The Dired command ! ( dired-do-shell-command) reads a shell command string in the minibuffer, and runs that shell command on one or more files. The files that the shell command operates on are determined in the usual way for Dired commands (see Operating on Files). The command X is a synonym for !.

The command & ( dired-do-async-shell-command) does the same, except that it runs the shell command asynchronously. (You can also do this with !, by appending a ‘ &’ character to the end of the shell command.) When the command operates on more than one file, it runs multiple parallel copies of the specified shell command, one for each file. As an exception, if the specified shell command ends in ‘ ;’ or ‘ ;&’, the shell command is run in the background on each file sequentially; Emacs waits for each invoked shell command to terminate before running the next one.

For both ! and &, the working directory for the shell command is the top-level directory of the Dired buffer.

If you tell ! or & to operate on more than one file, the shell command string determines how those files are passed to the shell command:

  • If you use ‘ *’ surrounded by whitespace in the command string, then the command runs just once, with the list of file names substituted for the ‘ *’. The order of file names is the order of appearance in the Dired buffer.

Thus, ! tar cf foo.tar * RET runs tar on the entire list of file names, putting them into one tar file foo.tar.

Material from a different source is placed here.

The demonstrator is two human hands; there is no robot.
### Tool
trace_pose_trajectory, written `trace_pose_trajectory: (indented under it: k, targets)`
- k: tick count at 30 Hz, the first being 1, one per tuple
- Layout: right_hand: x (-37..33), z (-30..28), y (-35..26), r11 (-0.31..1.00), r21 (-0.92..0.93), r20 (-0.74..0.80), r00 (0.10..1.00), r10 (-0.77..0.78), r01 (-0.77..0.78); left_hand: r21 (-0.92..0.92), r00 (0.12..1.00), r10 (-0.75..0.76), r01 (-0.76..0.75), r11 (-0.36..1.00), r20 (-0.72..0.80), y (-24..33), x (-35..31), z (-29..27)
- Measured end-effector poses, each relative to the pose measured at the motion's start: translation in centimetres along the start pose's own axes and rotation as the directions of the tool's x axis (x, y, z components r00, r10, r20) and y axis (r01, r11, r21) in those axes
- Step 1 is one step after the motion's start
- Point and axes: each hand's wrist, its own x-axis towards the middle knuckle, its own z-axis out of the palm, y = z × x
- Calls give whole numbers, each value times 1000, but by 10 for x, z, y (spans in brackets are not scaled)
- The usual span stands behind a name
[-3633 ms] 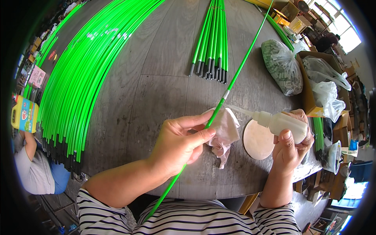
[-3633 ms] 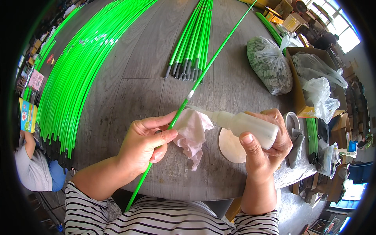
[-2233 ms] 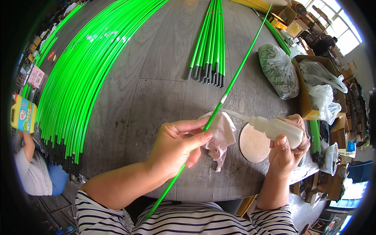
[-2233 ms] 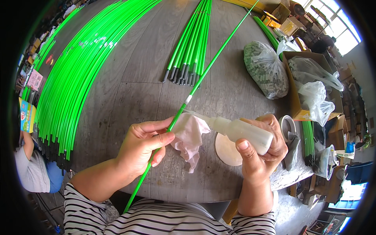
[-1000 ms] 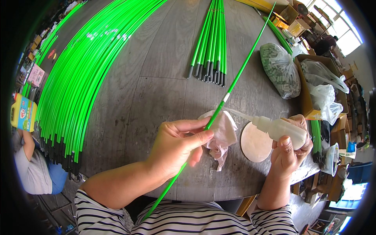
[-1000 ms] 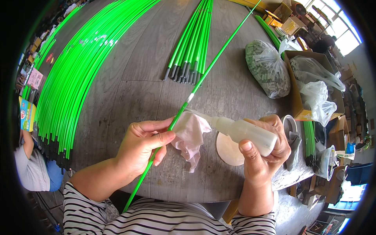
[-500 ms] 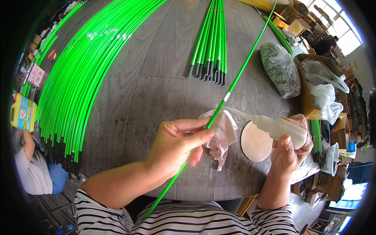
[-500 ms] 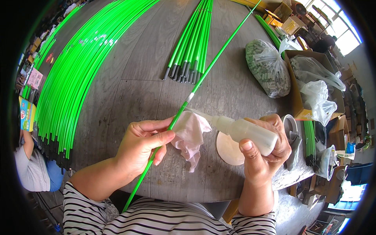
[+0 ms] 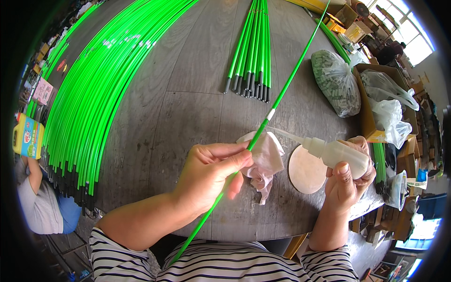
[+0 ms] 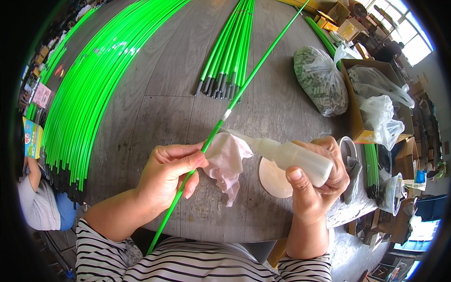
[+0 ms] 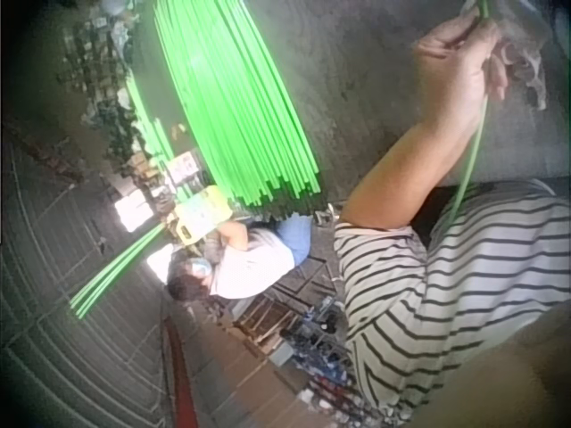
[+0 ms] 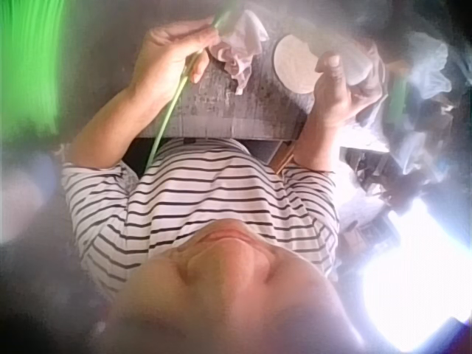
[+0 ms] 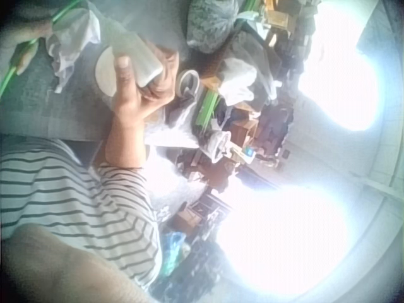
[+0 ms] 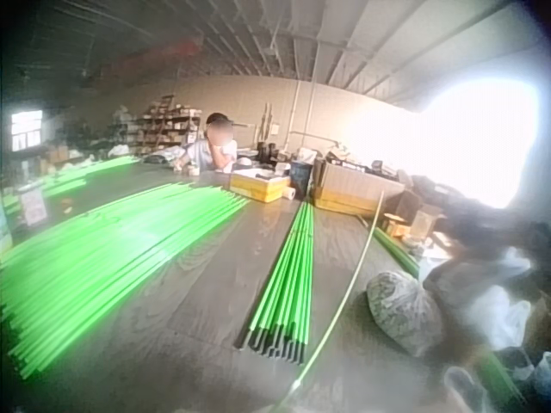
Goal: The person assembles green rods by applying glue from a bottle to the end of one rod and inserting a smaller rod into it. They then wipe the joint with a cloth and place the assembled rod on the table.
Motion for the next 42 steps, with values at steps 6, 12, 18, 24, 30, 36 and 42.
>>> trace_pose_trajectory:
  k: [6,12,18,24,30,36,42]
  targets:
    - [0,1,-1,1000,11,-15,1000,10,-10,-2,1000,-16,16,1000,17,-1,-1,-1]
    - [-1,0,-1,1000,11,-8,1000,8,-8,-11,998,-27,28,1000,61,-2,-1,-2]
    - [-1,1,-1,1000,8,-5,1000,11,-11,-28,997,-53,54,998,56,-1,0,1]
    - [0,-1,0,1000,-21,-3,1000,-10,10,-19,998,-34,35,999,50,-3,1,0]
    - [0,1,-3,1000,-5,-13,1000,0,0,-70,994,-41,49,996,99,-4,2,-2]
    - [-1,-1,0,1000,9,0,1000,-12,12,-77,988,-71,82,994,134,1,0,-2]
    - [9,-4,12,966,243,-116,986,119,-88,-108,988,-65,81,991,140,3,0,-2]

If you want to use ‘ *’ as a shell wildcard with whitespace around it, write ‘ *""’. In the shell, this is equivalent to ‘ *’; but since the ‘ *’ is not surrounded by whitespace, Dired does not treat it specially.

  • Otherwise, if the command string contains ‘ ?’ surrounded by whitespace or ‘ `?`’, Emacs runs the shell command once for each file, substituting the current file name for ‘ ?’ and ‘ `?`’ each time. You can use both ‘ ?’ and ‘ `?`’ more than once in the command; the same file name replaces each occurrence. If you mix them with ‘ *’ the command signals an error.

  • If the command string contains neither ‘ *’ nor ‘ ?’ nor ‘ `?`’, Emacs runs the shell command once for each file, adding the file name at the end. For example, ! uudecode RET runs uudecode on each file.

To iterate over the file names in a more complicated fashion, you might prefer to use an explicit shell loop. For example, here is how to uuencode each file, making the output file name by appending ‘ .uu’ to the input file name:

for file in * ; do uuencode "$file" "$file" >"$file".uu; done

The same example with ‘ `?`’ notation:

uuencode ? ? > `?`.uu

The ! and & commands do not attempt to update the Dired buffer to show new or modified files, because they don’t know what files will be changed. Use the g command to update the Dired buffer (see Updating the Dired Buffer).

See Single Shell Commands, for information about running shell commands outside Dired.